I am working on a project regarding several wechat data sets from different countries.

For the curious ones, the project is dedicated to analysing the interests of the Chinese diaspora in different countries and identify key components of subjects that brand can use in their content strategy when trying to develop their companies in the Chinese market. The datasets will be available on Kaggle once I am finished with my kernel (I want to see first if what I think is feasible) so you could give it a try. I will make a post about it :slight_smile:.

Lucky me, the website where the datasets were hosted already decomposed them into countries so I did not need to decompose them myself into subcat.
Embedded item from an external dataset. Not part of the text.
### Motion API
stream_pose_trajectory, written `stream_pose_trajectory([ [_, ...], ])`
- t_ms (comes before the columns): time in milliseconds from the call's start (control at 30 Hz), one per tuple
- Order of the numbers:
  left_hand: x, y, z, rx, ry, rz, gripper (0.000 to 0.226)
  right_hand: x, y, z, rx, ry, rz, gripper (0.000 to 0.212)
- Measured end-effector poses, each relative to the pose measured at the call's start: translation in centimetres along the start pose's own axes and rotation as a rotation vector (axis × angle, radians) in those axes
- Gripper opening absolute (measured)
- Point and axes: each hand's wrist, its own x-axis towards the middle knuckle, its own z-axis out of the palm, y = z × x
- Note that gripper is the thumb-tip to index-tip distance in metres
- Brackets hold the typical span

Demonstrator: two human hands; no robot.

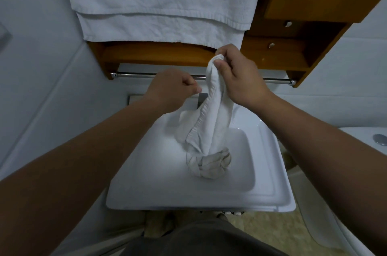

I already cleaned the data a little bit by removing the columns that would not be necessary for my analysis.

The only prob is, despite the contents being the same, the column names tend to vary according to the country where the data were collected:

France: Index([‘微信名’, ‘微信号’, ‘标题’, ‘摘要’, ‘发布时间’, ‘阅读数’, ‘点赞数’], dtype=‘object’)
UK: Index([‘wx_nickname’, ‘wx_name’, ‘news_title’, ‘news_digest’, ‘news_posttime’,
‘news_read_count’, ‘news_like_count’],
Russia: Index([‘name’, ‘wx_name’, ‘title’, ‘content’, ‘posttime’, ‘readnum_newest’,
Australia: Index([‘微信名’, ‘微信号’, ‘标题’, ‘摘要’, ‘发布时间’, ‘阅读数’, ‘点赞数’], dtype=‘object’)

I’d like to define a function with a for loop to change the names in plain English for all of them but i am not sure about the procedure as it is different dataset that I am studying at the same time. Could someone guide me?

You can store all dataframes in list and then iterate each through for loop.

df_list = [df1, df2]
for df in df_list:
    df.columns = [ columns_name_list ]

hi @loicchamplong

You want to translate/ transform the content of dataframes as well or just the column names of each dataframe.

If it’s the latter case you want to work through, you can follow @DishinGoyani’s suggestion for just the dataframe’s column names only instead of applying loop to complete dataframe.